Living for God's Glory: An Introduction to Calvinism: Joel R. Beeke, Sinclair B. Ferguson, James Grier, Michael A. G. Haykin, Nelson Kloosterman, Ray Lanning, Robert Oliver, Ray Pennings, Derek W. H. Thomas: 9781567691054: Amazon.com: Books


Living for God's Glory: An Introduction to Calvinism [Joel R. Beeke, Sinclair B. Ferguson, James Grier, Michael A. G. Haykin, Nelson Kloosterman, Ray Lanning, Robert Oliver, Ray Pennings, Derek W. H. Thomas] on Amazon.com. *FREE* shipping on qualifying offers. Living for God's Glory: An...



www.amazon.com


----------



## totorodaisuki (Oct 13, 2022)

John Yap said:


> __
> 
> 
> 
> ...


This looks excellent! Thanks.


----------



## Eyedoc84 (Oct 14, 2022)

I’m not a big fan of equating TULIP with “Reformed”. Beeke’s book is indeed a nice entry-level intro to Calvinism broadly considered. But if I wanted to know “What is Reformed theology specifically?” I would start with the Three Forms of Unity and the Westminster Standards. If one wants to know about Arminianism v. Reformed from a historic Reformed perspective, Robert Godfrey’s _Saving the Reformation_ is good.

Reactions: Like 5


----------



## Hamalas (Oct 14, 2022)

This may be of interest:

Reactions: Like 1


----------



## arapahoepark (Oct 15, 2022)

Intro to Reformed Theology by RC Sproul.

Reactions: Like 1


----------



## Tychicus (Oct 15, 2022)

I recommend Robert Godfrey's _Saving the Reformation. _It's a phenomenal work. It's nothing new or original; but Dr Godfrey's commentary, or rather comments, are concise and to the point. It is a modern translation of the Canons of Dordt, done by Dr Godfrey himself.

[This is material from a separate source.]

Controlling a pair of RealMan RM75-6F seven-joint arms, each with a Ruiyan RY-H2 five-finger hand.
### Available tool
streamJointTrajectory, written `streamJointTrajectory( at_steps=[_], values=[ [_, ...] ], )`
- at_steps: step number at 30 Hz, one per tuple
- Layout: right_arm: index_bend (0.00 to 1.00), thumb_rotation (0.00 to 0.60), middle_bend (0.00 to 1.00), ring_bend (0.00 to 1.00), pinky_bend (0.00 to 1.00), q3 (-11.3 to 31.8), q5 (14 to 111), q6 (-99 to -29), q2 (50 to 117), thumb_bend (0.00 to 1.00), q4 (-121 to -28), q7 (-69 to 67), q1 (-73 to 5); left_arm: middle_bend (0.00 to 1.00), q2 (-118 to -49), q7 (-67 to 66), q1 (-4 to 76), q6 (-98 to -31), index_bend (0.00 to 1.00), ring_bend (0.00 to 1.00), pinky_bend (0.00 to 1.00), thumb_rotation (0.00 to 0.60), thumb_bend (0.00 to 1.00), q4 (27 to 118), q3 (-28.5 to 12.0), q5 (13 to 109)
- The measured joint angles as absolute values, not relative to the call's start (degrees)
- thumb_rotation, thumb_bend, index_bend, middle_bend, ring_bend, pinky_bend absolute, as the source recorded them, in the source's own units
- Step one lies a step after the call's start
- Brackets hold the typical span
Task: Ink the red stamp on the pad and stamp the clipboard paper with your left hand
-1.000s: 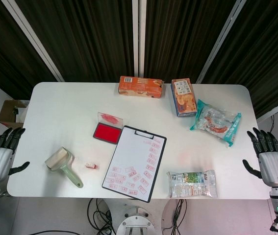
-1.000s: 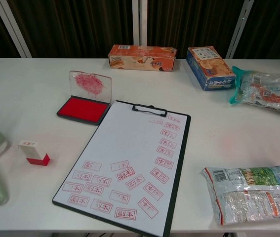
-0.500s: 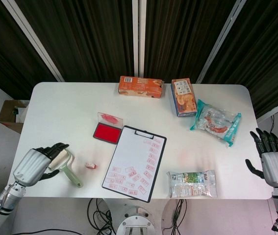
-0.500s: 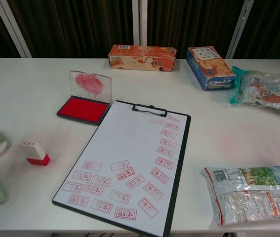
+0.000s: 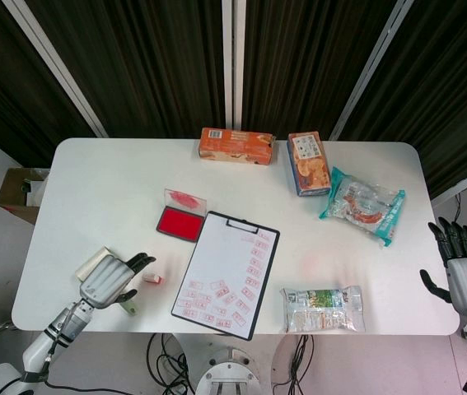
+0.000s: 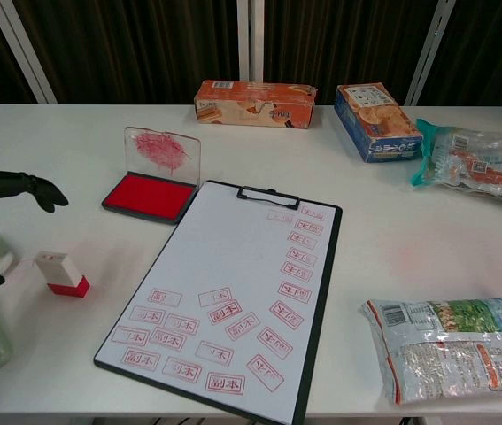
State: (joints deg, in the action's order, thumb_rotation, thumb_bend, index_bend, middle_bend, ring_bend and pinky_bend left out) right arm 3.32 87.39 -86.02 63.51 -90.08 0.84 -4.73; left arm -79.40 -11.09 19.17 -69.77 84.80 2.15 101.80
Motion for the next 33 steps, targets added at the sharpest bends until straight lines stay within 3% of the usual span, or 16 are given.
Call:
streamJointTrajectory(
  at_steps=[21,33],
  values=[
    [0.0,0.6,0.0,0.0,0.0,3.6,86.2,-84.5,63.0,0.23,-90.7,0.7,-5.0,0.39,-84.6,-11.7,22.2,-66.8,0.36,0.9,1.0,0.6,0.19,79.0,3.4,98.8],
    [0.0,0.6,0.0,0.0,0.0,3.6,85.7,-84.0,62.4,0.23,-91.4,1.1,-4.9,0.45,-85.7,-12.2,23.3,-66.8,0.43,0.91,1.0,0.6,0.26,78.1,3.6,98.0]
  ],
)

His historical introduction to the Synod of Dort, and his examination of Arminius is scholarly, yet accessible to the lay-person. It was THE work which introduced me to the confessional nature of Reformed theology.

I steer away from the TULIP-type works because Dordt is just so much better at expounding and answering objections to what is now know as the five points. I cannot recommend Dr Godfrey's work highly enough.

Reactions: Like 1


----------



## ReformedChristian (Oct 15, 2022)

Calvinism-Michael Horton.

Reactions: Like 1


----------



## Romans678 (Oct 15, 2022)

Tychicus said:


> I recommend Robert Godfrey's _Saving the Reformation. _It's a phenomenal work. It's nothing new or original; but Dr Godfrey's commentary, or rather comments, are concise and to the point. It is a modern translation of the Canons of Dordt, done by Dr Godfrey himself.
> 
> His historical introduction to the Synod of Dort, and his examination of Arminius is scholarly, yet accessible to the lay-person. It was THE work which introduced me to the confessional nature of Reformed theology.
> 
> I steer away from the TULIP-type works because Dordt is just so much better at expounding and answering objections to what is now know as the five points. I cannot recommend Dr Godfrey's work highly enough.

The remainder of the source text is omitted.